Affiliation:
1. Vista Chemical Co.
2. Stavanger U. College
3. University of Stavanger
Abstract
Abstract
Much effort has been focused on wettability modifying methods to improve the water-wetting nature of carbonates in order to enhance the oil recovery by spontaneous imbibition of water. The use of expensive surface active additives like cationic surfactants of the type R-N(CH[3])[3]+ have been suggested, as well as steam injection. In this study, we will discuss possible wetting modifications of carbonates in relation to potential determining ions present in the injected fluid. Artificial seawater is used as the base or reference imbibing fluid. Outcroup chalk cores of high porosity and low permeability and reservoir limestone cores were saturated with oils with high acid number at residual water saturation to render the cores preferential oil-wet. Spontaneous imbibition tests were performed at different temperatures ranging from 70–130 ºC using modified seawater with various concentrations of sulfate, which is regarded as a potential determining ion towards carbonates. Major observations were:Spontaneous imbibition of seawater took place only at elevated temperatures,For the chalk samples, the oil recovery increased beyond the recovery at completely water-wet conditions when the concentration of sulfate was increased 3 times relative to seawater at 130 ºC,Reservoir limestone cores also responded with increased oil recovery at 120 ºC as the sulfate concentration increased,at lower temperatures, increased spontaneous imbibition was obtained when adding cationic surfactant to the imbibing fluid,The activity of sulfate as a potential determining ion, and thus a wettability modifier, appeared to increase as the temperature is increased.
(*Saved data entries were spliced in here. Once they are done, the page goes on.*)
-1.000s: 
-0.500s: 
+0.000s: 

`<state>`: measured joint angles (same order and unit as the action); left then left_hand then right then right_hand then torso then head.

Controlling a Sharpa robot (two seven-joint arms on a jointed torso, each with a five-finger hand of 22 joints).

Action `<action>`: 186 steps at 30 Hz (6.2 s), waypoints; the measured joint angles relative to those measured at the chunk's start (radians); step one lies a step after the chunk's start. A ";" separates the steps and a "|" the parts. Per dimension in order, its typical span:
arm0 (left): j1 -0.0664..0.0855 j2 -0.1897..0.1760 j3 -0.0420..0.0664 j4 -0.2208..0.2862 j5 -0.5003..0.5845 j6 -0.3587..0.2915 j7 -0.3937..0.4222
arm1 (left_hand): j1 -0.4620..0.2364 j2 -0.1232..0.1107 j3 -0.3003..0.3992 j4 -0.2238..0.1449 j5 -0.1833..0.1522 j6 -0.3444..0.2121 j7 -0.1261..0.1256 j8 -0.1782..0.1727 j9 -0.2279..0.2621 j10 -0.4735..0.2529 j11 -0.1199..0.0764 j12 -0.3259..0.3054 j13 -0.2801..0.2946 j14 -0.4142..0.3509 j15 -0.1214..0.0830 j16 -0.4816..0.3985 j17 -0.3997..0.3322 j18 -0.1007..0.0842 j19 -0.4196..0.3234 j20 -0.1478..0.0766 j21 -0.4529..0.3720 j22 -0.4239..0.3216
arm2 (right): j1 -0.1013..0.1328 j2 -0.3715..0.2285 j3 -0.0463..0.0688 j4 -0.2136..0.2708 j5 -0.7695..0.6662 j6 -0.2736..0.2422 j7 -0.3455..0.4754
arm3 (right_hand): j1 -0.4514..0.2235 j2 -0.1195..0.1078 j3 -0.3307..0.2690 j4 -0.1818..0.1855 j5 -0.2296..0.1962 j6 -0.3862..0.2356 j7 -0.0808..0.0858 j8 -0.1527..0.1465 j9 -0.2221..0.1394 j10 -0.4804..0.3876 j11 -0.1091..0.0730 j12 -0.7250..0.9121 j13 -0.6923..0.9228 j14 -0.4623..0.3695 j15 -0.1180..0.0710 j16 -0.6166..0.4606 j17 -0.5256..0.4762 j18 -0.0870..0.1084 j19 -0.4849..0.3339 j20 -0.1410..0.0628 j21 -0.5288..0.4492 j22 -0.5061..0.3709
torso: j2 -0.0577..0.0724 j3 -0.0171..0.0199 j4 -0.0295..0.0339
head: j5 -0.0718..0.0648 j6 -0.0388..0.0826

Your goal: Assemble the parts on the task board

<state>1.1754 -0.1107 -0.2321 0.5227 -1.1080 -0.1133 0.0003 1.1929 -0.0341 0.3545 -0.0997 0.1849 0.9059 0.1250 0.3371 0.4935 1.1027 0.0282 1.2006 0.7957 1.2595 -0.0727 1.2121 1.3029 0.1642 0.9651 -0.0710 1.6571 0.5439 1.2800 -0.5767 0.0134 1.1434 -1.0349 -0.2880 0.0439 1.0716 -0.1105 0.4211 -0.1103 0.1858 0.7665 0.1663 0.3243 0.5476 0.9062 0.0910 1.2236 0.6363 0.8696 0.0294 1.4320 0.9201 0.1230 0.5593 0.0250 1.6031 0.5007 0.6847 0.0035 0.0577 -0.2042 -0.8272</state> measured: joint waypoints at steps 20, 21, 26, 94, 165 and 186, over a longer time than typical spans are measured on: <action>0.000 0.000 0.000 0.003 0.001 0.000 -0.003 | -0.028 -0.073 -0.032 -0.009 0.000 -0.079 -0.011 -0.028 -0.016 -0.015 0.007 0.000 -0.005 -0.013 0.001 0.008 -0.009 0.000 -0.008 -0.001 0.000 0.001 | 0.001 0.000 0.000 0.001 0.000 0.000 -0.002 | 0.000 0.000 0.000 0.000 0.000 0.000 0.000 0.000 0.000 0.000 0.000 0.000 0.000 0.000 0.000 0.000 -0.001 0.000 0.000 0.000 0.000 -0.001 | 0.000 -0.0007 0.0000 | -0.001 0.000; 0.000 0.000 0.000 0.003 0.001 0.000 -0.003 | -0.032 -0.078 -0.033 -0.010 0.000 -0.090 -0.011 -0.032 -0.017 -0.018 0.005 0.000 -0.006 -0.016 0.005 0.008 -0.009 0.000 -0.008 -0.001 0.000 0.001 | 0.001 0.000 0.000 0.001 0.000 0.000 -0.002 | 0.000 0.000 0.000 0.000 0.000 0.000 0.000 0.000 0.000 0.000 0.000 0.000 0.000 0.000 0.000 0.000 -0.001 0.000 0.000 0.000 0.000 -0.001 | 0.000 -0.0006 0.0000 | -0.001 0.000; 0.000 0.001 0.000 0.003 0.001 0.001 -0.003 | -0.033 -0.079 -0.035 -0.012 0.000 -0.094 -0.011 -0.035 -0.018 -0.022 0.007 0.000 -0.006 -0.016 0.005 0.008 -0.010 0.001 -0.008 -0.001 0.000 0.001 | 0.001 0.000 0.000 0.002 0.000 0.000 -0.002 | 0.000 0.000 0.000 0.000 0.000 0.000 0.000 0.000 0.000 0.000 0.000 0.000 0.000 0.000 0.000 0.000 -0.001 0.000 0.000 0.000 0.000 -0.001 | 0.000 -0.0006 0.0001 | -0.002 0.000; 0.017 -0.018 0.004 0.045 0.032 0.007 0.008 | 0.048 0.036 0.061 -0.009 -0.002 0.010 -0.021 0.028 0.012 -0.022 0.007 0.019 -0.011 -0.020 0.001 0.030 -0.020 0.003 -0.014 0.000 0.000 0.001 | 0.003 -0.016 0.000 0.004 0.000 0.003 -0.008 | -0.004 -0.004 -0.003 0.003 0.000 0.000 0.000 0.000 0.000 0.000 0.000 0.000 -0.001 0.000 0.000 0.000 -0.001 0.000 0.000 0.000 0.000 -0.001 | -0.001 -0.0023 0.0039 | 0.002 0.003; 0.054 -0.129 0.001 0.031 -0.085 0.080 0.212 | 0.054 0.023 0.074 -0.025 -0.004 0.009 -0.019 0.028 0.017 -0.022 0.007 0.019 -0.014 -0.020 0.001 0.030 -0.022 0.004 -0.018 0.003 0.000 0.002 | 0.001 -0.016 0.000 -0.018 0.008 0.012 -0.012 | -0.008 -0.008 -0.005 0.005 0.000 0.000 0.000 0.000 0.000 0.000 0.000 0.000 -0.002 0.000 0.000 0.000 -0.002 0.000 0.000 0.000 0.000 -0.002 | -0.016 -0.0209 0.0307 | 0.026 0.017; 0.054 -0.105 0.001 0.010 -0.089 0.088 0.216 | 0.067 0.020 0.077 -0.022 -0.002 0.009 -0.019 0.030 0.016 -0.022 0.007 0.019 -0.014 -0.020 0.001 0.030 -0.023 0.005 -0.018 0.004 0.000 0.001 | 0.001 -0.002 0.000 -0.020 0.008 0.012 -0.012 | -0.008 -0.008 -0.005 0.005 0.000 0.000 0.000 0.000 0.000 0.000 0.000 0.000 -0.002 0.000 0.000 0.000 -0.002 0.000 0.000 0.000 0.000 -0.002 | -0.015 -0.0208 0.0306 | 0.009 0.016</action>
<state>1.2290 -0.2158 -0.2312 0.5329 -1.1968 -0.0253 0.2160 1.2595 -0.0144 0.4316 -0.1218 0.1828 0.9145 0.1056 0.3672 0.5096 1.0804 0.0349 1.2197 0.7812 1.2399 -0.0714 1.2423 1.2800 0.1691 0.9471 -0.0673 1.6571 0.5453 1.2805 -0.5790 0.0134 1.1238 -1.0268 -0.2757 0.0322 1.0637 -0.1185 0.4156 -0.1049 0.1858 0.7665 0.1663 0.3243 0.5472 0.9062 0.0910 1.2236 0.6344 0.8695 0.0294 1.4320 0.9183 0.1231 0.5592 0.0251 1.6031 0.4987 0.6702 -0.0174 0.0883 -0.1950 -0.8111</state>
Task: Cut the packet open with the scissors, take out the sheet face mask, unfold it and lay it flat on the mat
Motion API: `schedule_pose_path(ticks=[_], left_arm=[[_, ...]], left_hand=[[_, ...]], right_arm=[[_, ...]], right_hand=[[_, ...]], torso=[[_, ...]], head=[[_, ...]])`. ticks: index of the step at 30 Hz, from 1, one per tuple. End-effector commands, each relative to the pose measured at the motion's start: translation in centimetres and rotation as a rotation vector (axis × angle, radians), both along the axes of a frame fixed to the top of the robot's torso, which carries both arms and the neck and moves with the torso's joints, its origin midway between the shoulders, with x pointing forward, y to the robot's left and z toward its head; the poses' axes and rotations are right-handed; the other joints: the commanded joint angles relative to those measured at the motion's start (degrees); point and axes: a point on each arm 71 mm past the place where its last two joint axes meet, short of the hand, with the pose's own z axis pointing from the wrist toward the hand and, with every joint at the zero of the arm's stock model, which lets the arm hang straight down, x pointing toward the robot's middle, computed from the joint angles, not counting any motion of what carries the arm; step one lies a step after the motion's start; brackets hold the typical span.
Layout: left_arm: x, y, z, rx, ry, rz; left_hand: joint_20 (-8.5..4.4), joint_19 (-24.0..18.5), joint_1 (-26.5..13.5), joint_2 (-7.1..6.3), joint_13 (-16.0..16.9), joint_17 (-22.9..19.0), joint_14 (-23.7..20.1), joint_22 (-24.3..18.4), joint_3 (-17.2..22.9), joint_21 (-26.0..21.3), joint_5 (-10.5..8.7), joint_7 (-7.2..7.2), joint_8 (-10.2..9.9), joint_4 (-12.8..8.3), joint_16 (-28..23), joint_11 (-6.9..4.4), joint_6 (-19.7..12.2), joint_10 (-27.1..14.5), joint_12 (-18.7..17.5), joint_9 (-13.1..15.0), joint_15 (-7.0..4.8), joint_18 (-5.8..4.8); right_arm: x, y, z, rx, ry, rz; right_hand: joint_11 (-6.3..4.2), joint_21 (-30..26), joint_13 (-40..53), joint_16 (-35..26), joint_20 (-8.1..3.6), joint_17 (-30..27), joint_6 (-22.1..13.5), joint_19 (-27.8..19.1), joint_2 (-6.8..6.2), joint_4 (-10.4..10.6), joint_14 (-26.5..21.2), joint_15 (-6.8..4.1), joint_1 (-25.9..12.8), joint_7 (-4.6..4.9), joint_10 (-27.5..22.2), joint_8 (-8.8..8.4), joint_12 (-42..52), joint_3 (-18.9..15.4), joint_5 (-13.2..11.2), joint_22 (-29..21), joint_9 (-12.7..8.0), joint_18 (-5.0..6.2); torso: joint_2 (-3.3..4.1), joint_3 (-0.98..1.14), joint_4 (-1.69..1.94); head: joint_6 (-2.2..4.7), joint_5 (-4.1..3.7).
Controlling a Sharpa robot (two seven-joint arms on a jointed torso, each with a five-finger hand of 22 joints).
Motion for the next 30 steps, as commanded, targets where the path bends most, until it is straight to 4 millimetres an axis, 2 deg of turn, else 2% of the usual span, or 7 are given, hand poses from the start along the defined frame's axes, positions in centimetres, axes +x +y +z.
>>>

The results show that sulfate is a very efficient wettability modifying agent towards carbonates at elevated temperatures.
Key words: Carbonate, wettability, imbibition, sulfate, surfactant.
Introduction
In contrast to sandstone reservoirs, literature data indicate that about 80–90% of the worlds carbonate reservoirs show a negative capillary pressure, i. e., they are preferentially oil-wet. It is documented that close to 50% of the world proven petroleum reserves are located in carbonates, which usually show a rather low oil recovery factor (less than 30%) mainly due to the fractured nature of these reservoirs. Furthermore, the permeability of the matrix blocks is often in the range of 1–10 mD. Thus, the IOR potential from this type of reservoirs is very high.
In a water-wet to mixed-wet formation, injected water may imbibe the matrix blocks spontaneously[1]. However in an oil-wet rock, spontaneous imbibition may not be possible due to small or negative capillary pressure. In fractured oil wet reservoirs the injected water will advance in the high permeable fractures resulting in early water breakthrough and low oil recovery[2].
Clean chalk is naturally water-wet, but crude oil may rupture the water film, and the surface active components of the crude oil can adsorb onto the rock surface rendering it oil-wet, as discussed in several papers[3–7]. The wettability depends both on the nature of the solid and the fluid properties, both oil and initial formation brine[8]. Several studies have shown that carbonate rocks become more water wet as the reservoir temperature increases[9–10]. Recent laboratory experiments by Zhang and Austad[11] have, however, documented that aging temperature played a minor role regarding wetting properties of chalk. The most important factor was the acid content in the crude oil determined by the acid number, AN. At pH conditions close to neutral or slightly basic, the carboxylic material in the crude oil acts as surface active material, making the oil-water interface negatively charged due to dissociation of the acid. The water solid interface is normally positively charged due to a large concentration of the potential determining ion Ca[2+] present in the initial brine[12]. The water film then becomes unstable, and the carbonate rock will chang wetting conditions depending on the amount of carboxylic groups present in the crude oil[11,13]. It is also known from the literature that carboxylic acid undergoes decarboxylation as the temperature increases, and the decarboxylation process is catalysed by CaCO[3](s)[14]. Thus, carbonate reservoirs at high temperature usually contain crude oils with a lower AN, and may therefore act somewhat more water-wet.